Exercise brief> Among the entries, which lines carry the string "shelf"? Copy each of them.

Extracted information>
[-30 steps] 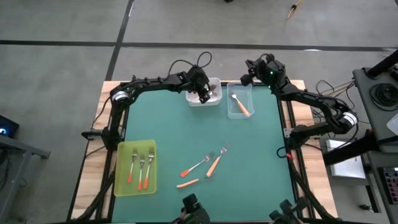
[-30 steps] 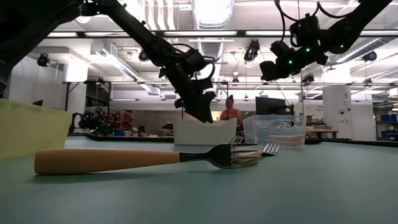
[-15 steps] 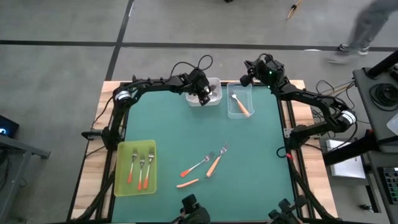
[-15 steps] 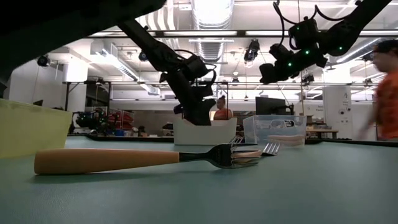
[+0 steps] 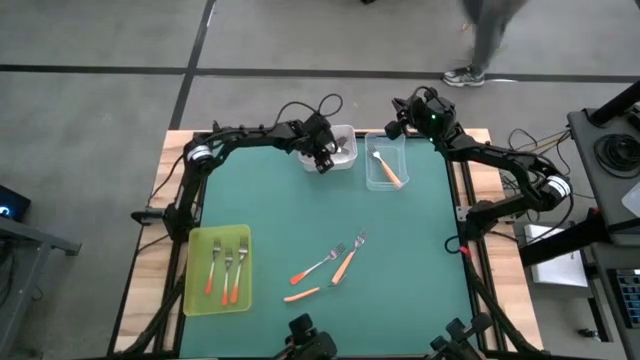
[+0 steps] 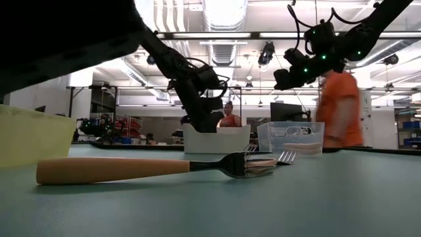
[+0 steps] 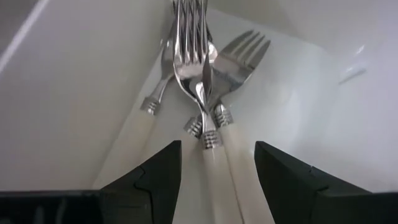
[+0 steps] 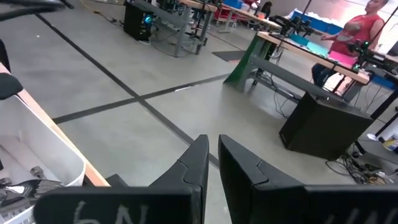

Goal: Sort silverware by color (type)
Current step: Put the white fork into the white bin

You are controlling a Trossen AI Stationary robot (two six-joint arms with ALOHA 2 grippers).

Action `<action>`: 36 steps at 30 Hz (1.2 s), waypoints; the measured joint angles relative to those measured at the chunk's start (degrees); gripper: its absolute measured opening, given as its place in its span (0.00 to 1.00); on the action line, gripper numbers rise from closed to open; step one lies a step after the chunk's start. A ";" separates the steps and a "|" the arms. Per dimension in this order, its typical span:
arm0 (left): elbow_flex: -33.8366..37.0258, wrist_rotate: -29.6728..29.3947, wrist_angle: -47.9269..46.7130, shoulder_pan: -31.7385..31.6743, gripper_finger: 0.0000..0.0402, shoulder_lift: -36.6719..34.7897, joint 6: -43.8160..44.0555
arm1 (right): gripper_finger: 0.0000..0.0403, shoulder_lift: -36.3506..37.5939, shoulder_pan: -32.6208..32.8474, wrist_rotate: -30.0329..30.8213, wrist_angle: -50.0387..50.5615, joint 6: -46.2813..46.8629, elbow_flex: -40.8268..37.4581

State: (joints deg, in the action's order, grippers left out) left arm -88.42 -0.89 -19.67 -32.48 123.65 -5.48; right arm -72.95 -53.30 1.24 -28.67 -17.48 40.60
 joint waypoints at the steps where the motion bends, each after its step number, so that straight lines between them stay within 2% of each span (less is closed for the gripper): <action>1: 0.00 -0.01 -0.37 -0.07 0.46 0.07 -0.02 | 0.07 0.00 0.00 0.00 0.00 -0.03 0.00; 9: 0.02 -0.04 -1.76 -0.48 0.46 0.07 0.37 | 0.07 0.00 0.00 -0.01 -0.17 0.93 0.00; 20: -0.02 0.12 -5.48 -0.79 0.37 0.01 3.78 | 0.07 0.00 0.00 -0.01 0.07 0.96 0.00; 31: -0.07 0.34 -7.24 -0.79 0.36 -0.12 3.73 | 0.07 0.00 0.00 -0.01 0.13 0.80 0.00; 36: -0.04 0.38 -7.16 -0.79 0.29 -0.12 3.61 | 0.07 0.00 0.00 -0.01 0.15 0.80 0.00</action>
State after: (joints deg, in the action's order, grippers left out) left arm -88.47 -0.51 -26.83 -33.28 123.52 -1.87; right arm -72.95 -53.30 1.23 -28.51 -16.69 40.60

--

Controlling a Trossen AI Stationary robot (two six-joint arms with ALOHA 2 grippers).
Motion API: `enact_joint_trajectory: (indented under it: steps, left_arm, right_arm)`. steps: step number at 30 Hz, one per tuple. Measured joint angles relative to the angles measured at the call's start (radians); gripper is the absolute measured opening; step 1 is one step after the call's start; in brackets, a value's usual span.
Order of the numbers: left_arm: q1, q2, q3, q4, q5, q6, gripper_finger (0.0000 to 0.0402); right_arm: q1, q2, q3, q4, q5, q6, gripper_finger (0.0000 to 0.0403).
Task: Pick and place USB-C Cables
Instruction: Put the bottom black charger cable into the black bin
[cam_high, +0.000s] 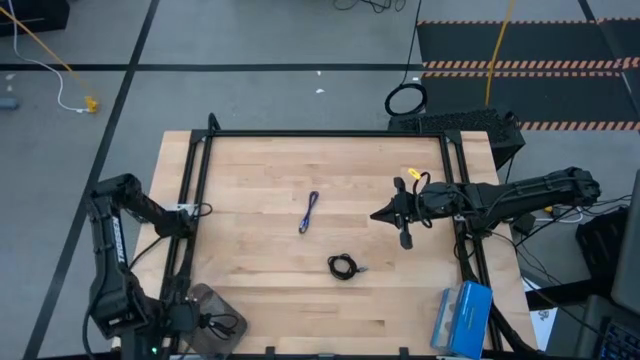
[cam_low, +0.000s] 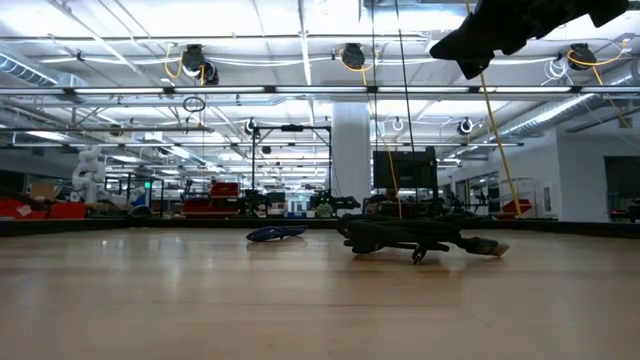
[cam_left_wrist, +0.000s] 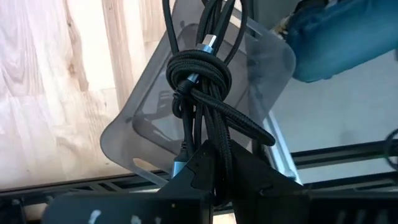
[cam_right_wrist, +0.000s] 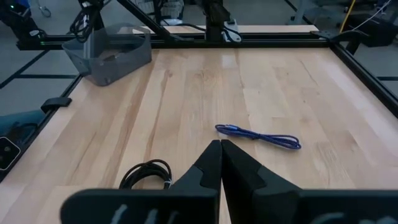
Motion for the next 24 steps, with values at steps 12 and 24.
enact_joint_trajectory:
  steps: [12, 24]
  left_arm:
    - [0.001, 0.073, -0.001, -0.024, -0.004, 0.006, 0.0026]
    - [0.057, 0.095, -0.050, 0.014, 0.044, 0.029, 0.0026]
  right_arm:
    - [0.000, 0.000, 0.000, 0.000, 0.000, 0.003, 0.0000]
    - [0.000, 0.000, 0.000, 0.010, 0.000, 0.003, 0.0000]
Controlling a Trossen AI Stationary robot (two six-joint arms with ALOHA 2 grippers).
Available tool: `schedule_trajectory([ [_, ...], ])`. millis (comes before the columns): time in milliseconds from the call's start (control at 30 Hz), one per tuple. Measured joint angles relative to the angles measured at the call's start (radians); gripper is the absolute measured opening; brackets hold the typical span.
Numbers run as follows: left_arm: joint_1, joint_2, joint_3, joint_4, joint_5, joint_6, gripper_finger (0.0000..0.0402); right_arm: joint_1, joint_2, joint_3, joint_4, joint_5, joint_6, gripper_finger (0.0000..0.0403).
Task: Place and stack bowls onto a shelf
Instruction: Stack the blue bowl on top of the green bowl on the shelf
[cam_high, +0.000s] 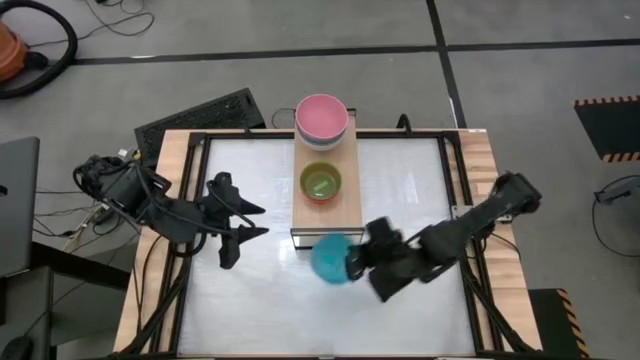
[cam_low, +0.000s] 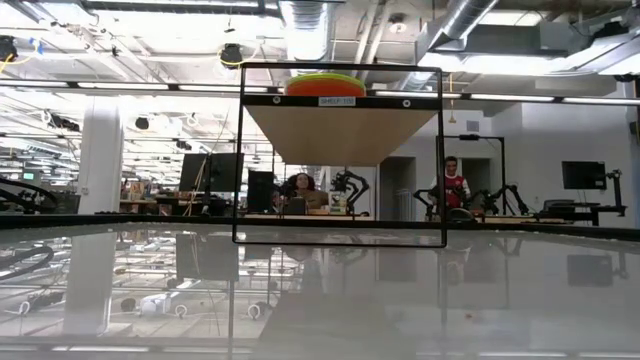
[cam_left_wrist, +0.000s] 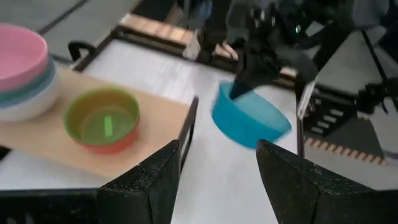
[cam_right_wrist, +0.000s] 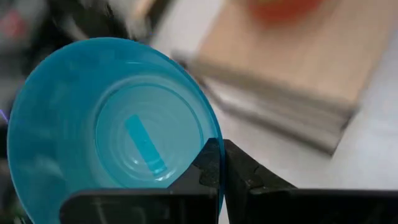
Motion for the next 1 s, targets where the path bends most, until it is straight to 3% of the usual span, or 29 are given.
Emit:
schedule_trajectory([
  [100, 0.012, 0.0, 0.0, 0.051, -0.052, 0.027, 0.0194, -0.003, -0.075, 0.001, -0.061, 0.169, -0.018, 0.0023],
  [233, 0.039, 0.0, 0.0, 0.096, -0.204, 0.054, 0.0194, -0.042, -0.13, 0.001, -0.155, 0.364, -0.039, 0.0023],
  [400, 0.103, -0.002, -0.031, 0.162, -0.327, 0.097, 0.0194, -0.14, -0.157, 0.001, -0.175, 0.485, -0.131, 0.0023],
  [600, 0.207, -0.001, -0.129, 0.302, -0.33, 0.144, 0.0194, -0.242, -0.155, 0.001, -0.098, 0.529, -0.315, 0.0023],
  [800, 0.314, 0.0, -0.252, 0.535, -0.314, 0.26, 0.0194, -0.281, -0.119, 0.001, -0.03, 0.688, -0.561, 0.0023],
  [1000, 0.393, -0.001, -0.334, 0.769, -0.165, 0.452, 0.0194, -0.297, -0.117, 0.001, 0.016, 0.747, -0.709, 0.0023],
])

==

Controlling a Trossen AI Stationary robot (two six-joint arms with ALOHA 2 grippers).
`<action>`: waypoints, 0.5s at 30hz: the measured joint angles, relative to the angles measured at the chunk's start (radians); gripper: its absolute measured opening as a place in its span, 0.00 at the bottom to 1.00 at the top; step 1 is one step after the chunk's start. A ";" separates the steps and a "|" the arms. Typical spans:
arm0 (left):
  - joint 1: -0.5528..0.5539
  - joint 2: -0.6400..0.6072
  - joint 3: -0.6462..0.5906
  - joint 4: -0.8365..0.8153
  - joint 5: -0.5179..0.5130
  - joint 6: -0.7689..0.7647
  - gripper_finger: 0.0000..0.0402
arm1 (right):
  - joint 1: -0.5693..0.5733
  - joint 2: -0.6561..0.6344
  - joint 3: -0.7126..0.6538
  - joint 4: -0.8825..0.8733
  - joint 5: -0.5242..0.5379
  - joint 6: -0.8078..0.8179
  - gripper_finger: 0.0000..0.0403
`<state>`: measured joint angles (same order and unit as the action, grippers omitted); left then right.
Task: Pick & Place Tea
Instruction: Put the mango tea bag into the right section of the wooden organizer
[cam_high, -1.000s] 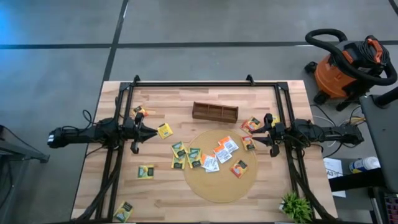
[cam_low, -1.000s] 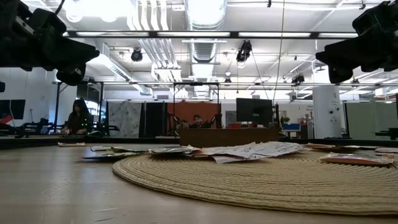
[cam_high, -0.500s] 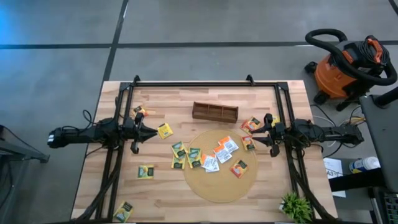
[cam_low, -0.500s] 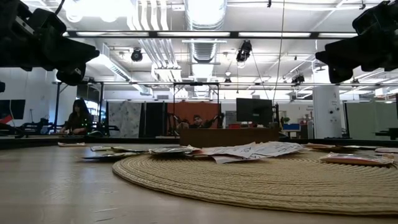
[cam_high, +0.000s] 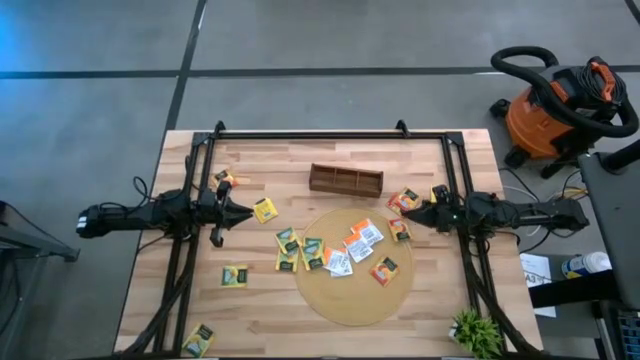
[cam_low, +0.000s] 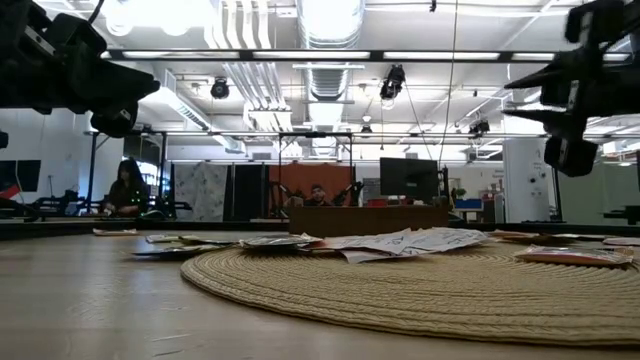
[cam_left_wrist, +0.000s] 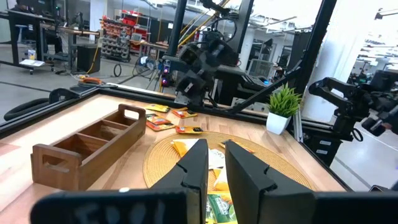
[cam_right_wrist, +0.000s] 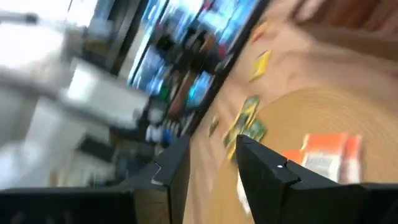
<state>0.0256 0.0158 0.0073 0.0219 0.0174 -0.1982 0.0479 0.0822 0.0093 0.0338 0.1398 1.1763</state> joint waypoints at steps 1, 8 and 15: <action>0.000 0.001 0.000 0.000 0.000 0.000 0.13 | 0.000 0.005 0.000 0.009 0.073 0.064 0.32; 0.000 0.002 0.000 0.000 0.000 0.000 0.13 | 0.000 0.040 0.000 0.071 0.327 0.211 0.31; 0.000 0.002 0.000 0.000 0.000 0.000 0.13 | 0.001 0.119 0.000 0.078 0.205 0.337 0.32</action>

Answer to this exercise>
Task: Place and stack bowls onto a shelf
Instruction: Stack the blue bowl on top of the green bowl on the shelf

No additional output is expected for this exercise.